R. Clayton (rclayton@monmouth.edu)
(no date)
I compile and link a program:
/home/nobody/useful_dir/gal>ls -lrt hello*
-rwxr-xr-x 1 nobody devl 20624 Nov 12 01:32 hello
-rw-r--r-- 1 nobody devl 88 Nov 12 01:32 hello.c
Can I conclude that the size of the hello-world proces is 20,624 bytes?
Not really. The disk-file size of an executable does not have a strong
relation to the size of the process created from the executable. If the
executable file is big, chances are the process will be big too, but not
necessarily; and small executables don't necessarily lead to small processes
either. The exact nature and strength of the relation depends on the OS, but
this imprecision is true for all major general-purpose OSs.
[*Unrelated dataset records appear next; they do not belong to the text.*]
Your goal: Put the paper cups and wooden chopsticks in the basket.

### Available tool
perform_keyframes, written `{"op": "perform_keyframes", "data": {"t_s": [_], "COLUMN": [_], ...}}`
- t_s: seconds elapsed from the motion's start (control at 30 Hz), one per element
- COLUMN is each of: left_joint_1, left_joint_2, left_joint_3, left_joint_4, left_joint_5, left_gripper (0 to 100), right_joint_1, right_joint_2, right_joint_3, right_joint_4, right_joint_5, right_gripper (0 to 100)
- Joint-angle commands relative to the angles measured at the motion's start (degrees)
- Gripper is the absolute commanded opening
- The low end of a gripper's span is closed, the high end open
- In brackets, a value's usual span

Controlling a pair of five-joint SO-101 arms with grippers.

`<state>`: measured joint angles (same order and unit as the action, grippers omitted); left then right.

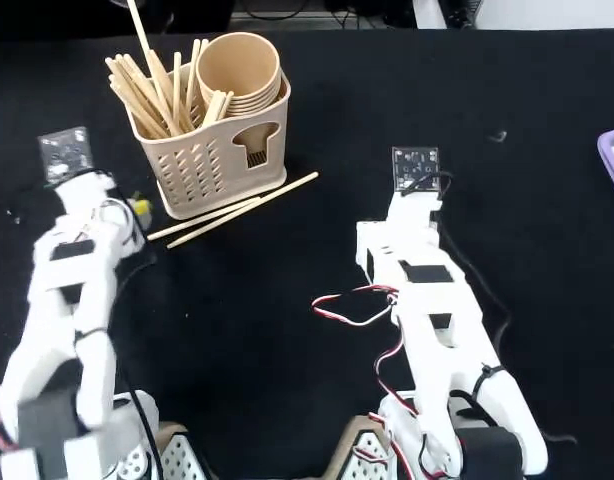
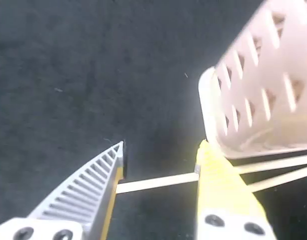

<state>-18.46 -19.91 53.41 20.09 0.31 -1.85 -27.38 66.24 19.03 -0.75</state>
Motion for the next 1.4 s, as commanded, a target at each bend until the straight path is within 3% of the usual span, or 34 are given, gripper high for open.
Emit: {"op": "perform_keyframes", "data": {"t_s": [0.0, 0.1, 0.3, 0.4, 0.73, 0.93, 1.13, 1.37], "left_joint_1": [1.4, 1.4, 1.8, 2.7, 10.2, 14.9, 14.1, 5.7], "left_joint_2": [11.3, 18.6, 22.1, 22.0, 21.2, 11.8, -1.6, -14.0], "left_joint_3": [-5.5, -10.5, -21.5, -22.5, -15.2, -8.1, 0.2, 3.6], "left_joint_4": [-4.0, 0.0, 22.8, 27.8, 27.8, 27.9, 28.1, 28.1], "left_joint_5": [2.5, 2.9, 0.4, -2.8, -5.2, -5.3, -9.7, -9.1], "left_gripper": [24, 24, 24, 24, 24, 19, 20, 20], "right_joint_1": [1.1, 1.1, 1.1, 1.1, 1.1, 1.1, 1.1, 1.1], "right_joint_2": [-1.7, -1.7, -1.7, -1.7, -1.7, -1.7, -1.7, -1.7], "right_joint_3": [-2.0, -1.9, -1.9, -2.0, -2.0, -2.0, -2.0, -2.0], "right_joint_4": [-1.4, -1.4, -1.4, -1.4, -1.4, -1.4, -1.4, -1.4], "right_joint_5": [0.1, 0.1, 0.1, 0.1, 0.1, 0.1, 0.1, 0.1], "right_gripper": [32.2, 32.2, 32.2, 32.2, 32.2, 32.2, 32.2, 32.2]}}
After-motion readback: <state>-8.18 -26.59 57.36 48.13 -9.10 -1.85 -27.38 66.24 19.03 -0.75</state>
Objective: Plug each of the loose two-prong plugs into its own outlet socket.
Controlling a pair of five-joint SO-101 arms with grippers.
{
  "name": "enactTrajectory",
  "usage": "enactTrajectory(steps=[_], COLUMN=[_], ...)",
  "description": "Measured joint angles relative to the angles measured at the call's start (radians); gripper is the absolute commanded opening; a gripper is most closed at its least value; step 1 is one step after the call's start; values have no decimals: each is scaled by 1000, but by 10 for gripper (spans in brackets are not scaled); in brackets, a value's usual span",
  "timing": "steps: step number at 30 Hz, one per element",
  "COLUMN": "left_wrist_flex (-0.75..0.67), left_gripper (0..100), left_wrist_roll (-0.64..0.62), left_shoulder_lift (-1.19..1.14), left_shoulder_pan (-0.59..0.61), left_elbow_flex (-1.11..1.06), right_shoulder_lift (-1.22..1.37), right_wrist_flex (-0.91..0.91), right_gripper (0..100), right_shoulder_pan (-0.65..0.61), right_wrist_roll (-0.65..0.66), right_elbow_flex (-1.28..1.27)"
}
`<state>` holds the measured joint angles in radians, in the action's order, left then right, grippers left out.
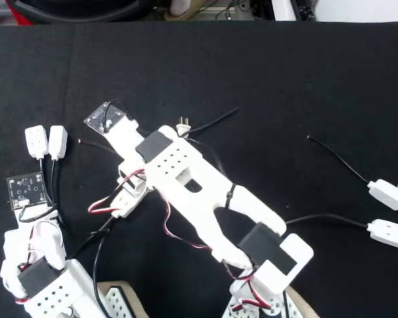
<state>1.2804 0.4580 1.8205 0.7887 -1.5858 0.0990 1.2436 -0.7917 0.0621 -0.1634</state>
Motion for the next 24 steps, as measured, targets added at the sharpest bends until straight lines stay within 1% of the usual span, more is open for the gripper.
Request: enactTrajectory(steps=[7, 12, 15, 24], left_wrist_flex=[0, 0, 0, 0], left_gripper=[30, 30, 30, 31], left_wrist_roll=[17, 28, 28, 34], left_shoulder_lift=[0, 0, 0, 0], left_shoulder_pan=[0, 0, 0, 0], left_elbow_flex=[0, 0, 0, 0], right_shoulder_lift=[0, 74, 101, 117], right_wrist_flex=[-48, -64, -66, -66], right_gripper=[11, 11, 11, 11], right_shoulder_pan=[3, -32, -52, -54], right_wrist_roll=[-9, -9, -9, -9], right_elbow_flex=[-17, -15, -2, 12])
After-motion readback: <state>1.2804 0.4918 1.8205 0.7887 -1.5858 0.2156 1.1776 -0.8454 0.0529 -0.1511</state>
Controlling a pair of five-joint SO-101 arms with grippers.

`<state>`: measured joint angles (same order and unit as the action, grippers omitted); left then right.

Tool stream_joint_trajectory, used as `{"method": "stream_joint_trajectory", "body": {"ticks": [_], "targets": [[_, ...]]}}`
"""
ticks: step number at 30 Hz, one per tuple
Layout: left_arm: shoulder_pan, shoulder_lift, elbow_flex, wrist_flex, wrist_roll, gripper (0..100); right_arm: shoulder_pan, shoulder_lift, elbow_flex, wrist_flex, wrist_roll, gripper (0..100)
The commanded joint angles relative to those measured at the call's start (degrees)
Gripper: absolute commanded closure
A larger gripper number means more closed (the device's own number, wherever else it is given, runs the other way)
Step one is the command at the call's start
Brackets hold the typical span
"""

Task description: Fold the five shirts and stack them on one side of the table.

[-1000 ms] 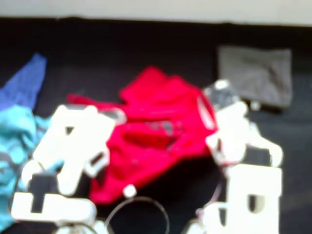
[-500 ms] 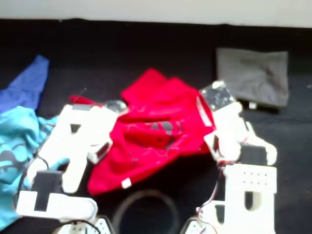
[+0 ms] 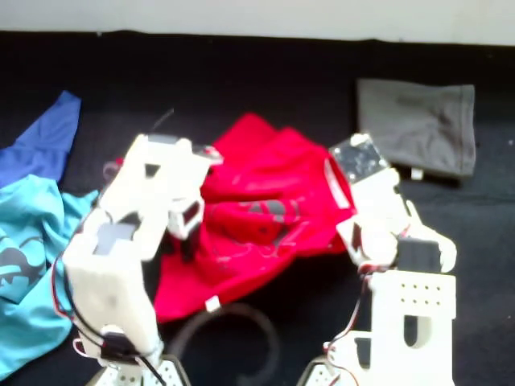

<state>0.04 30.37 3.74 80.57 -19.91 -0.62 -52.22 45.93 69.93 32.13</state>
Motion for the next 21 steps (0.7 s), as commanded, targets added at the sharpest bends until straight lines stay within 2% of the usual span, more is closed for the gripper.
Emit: {"method": "stream_joint_trajectory", "body": {"ticks": [1, 6, 12, 16, 21], "targets": [[-1.71, 6.55, -20.88, 2.55, 2.46, 85, -0.22, -0.92, -0.13, -1.19, 0.18, 99.1], [-2.24, 14.55, -41.89, 8.00, 2.81, 85, -0.04, -0.84, -0.13, -3.74, 0.18, 99.1], [-2.24, 22.64, -60.62, 20.57, 2.90, 85, 0.40, 4.18, 1.80, -10.68, 0.18, 99.1], [-3.56, 20.00, -57.01, 21.45, 2.90, 85, 0.40, 8.75, 1.36, -10.86, 0.18, 99.1], [-4.00, 7.52, -40.04, 21.45, 2.46, 85, 0.22, 9.63, 1.27, -11.82, 0.18, 99.1]]}}
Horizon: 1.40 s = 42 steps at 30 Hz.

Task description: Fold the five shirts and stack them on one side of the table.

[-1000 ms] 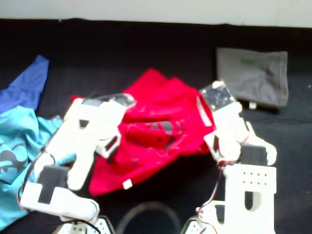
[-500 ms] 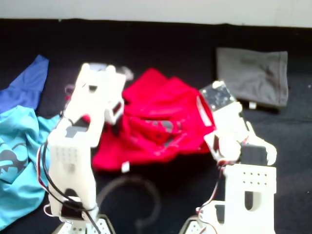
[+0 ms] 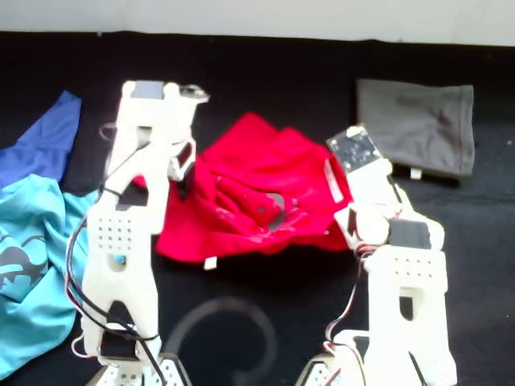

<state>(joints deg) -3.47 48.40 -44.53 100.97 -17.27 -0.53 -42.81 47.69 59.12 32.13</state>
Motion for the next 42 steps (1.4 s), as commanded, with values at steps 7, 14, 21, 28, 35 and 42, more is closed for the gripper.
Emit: {"method": "stream_joint_trajectory", "body": {"ticks": [7, 14, 21, 28, 35, 42], "targets": [[-1.01, -29.93, 37.67, -5.80, -5.19, 85, 0.13, 0.22, -0.48, -1.01, 0.18, 99.1], [-2.07, -33.19, 53.05, -16.88, -4.48, 85, 0.13, 0.22, -0.48, -0.84, 0.18, 99.1], [-1.80, -33.19, 53.76, -16.79, -1.93, 85, 0.13, 0.22, -0.40, -0.66, 0.18, 99.1], [0.22, -33.71, 55.87, -16.70, -1.85, 81, 0.13, 0.22, -0.22, -0.57, 0.18, 99.1], [-0.31, -33.10, 56.57, -18.29, -1.85, 80, 0.13, 0.22, -0.04, -0.57, 0.18, 99.1], [1.19, -33.01, 59.30, -21.01, -1.85, 80, 0.13, 0.22, -0.13, -0.57, 0.18, 99.1]]}}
Although I haven't had a chance to cover it in lecture yet, the internal
structure of a process is more complicated than we've been assuming.
However, because you've already covered this when you read Chapter 11
(particularly Figure 11.11), I'll over-simplify. A process is split into
three parts: code, uninitialized globals, and initialized globals. You can
use the size command on *nix to find the size of each of these parts:
$ cat t.c
#include <stdio.h>
int main() {
printf("hello world!\n");
return 0;
}
$ gcc -o t t.c
$ ls -l t
-rwx------ 1 rclayton faculty 6608 Nov 12 10:04 t
$ size t
text data bss dec hex filename
1778 264 32 2074 81a t
$
The executable file for t contains 1778 code (text) bytes, 264 bytes of
initialized globals (data), and 32 bytes of unitialized globals (bss, block
started by symbol) for a total of 2074 bytes (decimal). The other 6608 -
2074 = 4534 bytes are overhead required by the linker, loader, and other
executable-manipulation tools, including the OS.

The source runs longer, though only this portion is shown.